ASSIGNMENT:
Look through the lines below and extract any with the word "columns".

INFORMATION PROVIDED:
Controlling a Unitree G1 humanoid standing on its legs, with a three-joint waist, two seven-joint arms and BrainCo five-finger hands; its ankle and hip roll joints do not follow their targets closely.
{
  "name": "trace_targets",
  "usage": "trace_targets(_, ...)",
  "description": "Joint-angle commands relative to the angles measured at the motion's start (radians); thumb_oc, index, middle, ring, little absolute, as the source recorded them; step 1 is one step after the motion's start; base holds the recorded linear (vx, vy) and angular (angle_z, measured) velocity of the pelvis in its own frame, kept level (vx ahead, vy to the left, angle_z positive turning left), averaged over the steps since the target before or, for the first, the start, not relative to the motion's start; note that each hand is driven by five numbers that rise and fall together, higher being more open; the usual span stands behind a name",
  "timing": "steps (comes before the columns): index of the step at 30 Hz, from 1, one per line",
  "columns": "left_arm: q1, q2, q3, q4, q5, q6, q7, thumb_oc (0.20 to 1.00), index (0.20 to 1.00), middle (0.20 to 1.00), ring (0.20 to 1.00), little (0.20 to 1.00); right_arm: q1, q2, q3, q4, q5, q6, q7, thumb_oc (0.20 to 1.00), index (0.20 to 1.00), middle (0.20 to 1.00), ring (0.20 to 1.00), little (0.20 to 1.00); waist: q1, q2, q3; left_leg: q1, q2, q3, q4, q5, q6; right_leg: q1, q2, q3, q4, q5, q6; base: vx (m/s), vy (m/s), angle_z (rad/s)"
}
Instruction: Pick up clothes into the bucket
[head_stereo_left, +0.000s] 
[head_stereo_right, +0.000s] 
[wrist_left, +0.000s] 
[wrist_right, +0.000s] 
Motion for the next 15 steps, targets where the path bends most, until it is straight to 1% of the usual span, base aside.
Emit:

SOLUTION:
  "timing": "steps (comes before the columns): index of the step at 30 Hz, from 1, one per line",
  "columns": "left_arm: q1, q2, q3, q4, q5, q6, q7, thumb_oc (0.20 to 1.00), index (0.20 to 1.00), middle (0.20 to 1.00), ring (0.20 to 1.00), little (0.20 to 1.00); right_arm: q1, q2, q3, q4, q5, q6, q7, thumb_oc (0.20 to 1.00), index (0.20 to 1.00), middle (0.20 to 1.00), ring (0.20 to 1.00), little (0.20 to 1.00); waist: q1, q2, q3; left_leg: q1, q2, q3, q4, q5, q6; right_leg: q1, q2, q3, q4, q5, q6; base: vx (m/s), vy (m/s), angle_z (rad/s)"

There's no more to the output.